The Seventh Circuit consolidated two cases involving transfer to courts in another country. One is an appeal from an order to transfer cases involving vehicular accidents allegedly caused by tires installed on vehicles in Latin America, from the Southern District of Indiana to the courts of Mexico. Its i a suit by Mexican citizens arising from the death of another Mexican citizen in an accident in Mexico. The second involves transfer, to Israel, of suits against manufacturers of blood products used by hemophiliacs, which turned out to be contaminated by HIV; it was brought by Israeli citizens infected by the products in Israel. The Seventh Circuit affirmed the transfers.
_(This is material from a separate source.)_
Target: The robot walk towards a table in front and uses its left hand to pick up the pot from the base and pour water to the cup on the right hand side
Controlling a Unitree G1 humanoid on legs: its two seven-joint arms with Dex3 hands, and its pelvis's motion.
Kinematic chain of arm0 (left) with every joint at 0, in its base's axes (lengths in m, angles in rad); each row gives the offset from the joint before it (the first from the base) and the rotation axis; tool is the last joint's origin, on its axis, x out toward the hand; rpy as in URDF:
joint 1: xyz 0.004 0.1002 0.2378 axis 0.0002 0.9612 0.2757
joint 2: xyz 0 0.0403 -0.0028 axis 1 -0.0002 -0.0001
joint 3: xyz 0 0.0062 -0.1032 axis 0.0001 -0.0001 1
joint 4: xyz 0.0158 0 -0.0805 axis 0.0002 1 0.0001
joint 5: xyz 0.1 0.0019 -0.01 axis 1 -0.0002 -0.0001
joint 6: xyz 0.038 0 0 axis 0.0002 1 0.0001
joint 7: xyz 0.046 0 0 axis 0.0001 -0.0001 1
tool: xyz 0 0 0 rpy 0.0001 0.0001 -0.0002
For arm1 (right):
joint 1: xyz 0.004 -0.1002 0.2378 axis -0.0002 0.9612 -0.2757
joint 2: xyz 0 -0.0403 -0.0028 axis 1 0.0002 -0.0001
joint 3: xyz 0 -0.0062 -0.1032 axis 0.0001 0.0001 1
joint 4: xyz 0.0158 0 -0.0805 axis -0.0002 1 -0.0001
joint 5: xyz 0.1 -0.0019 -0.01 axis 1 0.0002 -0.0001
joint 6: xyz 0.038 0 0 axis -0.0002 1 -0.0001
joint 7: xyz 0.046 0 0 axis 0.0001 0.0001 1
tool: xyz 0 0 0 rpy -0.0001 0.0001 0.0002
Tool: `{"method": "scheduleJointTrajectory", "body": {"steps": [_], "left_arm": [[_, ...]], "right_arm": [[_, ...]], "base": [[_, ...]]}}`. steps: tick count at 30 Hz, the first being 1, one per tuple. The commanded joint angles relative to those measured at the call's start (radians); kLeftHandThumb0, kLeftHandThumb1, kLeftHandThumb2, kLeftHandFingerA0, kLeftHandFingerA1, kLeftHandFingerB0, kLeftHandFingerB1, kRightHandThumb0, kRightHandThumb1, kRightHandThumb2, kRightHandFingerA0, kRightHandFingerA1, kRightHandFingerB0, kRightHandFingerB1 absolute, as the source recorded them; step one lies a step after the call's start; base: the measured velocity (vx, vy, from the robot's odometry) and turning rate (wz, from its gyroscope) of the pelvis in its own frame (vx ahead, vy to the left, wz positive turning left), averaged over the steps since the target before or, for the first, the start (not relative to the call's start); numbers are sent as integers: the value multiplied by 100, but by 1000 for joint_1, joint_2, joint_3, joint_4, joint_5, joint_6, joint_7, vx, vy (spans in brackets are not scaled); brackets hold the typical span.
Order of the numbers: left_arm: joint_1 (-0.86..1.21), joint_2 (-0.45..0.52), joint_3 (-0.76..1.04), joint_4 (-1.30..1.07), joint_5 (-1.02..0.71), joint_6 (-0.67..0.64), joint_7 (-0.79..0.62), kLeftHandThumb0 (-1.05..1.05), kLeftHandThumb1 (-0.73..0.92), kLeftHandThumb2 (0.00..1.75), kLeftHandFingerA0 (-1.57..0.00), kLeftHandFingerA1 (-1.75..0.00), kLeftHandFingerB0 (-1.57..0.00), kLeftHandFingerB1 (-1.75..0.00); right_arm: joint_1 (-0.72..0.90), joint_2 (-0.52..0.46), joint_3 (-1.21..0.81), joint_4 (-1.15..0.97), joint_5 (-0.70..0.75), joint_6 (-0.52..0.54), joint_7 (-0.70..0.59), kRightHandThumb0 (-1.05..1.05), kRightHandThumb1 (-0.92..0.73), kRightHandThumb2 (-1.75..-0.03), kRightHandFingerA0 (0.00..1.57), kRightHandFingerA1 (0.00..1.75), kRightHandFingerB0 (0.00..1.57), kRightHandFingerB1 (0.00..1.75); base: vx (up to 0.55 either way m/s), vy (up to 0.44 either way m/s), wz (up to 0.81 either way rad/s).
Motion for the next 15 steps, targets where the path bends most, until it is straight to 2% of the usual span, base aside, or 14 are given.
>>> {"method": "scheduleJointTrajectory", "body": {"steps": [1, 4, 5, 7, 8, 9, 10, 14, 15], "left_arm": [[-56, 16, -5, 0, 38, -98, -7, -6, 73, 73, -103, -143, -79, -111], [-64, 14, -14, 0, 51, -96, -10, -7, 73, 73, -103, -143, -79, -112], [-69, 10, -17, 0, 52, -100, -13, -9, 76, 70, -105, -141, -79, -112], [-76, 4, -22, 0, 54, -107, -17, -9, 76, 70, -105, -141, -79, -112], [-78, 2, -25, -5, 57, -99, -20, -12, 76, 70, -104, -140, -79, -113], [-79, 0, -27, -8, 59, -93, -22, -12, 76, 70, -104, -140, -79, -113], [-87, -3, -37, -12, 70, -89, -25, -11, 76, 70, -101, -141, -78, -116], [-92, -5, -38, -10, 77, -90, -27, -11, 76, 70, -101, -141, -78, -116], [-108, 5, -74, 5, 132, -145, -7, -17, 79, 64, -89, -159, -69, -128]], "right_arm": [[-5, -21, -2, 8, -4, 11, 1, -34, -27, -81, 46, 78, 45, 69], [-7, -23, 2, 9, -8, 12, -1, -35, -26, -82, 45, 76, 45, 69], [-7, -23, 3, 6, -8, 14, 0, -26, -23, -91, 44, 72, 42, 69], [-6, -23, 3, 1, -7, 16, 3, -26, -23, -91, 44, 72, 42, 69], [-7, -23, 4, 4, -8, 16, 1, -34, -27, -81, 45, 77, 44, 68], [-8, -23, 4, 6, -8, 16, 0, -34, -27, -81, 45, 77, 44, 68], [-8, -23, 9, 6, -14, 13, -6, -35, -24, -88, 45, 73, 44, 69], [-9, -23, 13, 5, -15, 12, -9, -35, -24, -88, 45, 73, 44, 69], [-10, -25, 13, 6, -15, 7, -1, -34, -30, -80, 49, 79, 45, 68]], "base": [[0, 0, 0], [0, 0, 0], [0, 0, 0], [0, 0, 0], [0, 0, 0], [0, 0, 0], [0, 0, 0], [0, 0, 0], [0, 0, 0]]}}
Noting the existence of apparently dispositive precedent, the court referred to "ostrich-like tactic of pretending that potentially dispositive authority against a litigant's contention does not exist." View "Gonzalez-Servin v. Ford Motor Co." on Justia Law
Cleary v. Philip Morris Inc.
A class action suit against tobacco-related entities, first filed in 1998, alleged that for years the tobacco companies conspired to conceal the facts about the addictive and dangerous nature of cigarettes by intentionally using incomplete, misleading, or untruthful marketing and advertising. The putative class consists of Illinois residents who bought or smoked cigarettes, seeking disgorgement of profits on an unjust enrichment theory. After extensive proceedings, the district court dismissed for failure to state a claim. The Seventh Circuit affirmed. Mere violation of a consumer's legal right to know about a product's risks, without anything more, cannot support a claim that the manufacturer unjustly retained the revenue from the product's sale to the consumer’s detriment. Plaintiffs did not allege that they suffered any harm, that they relied on the marketing, or that they would have acted differently had the defendants been truthful.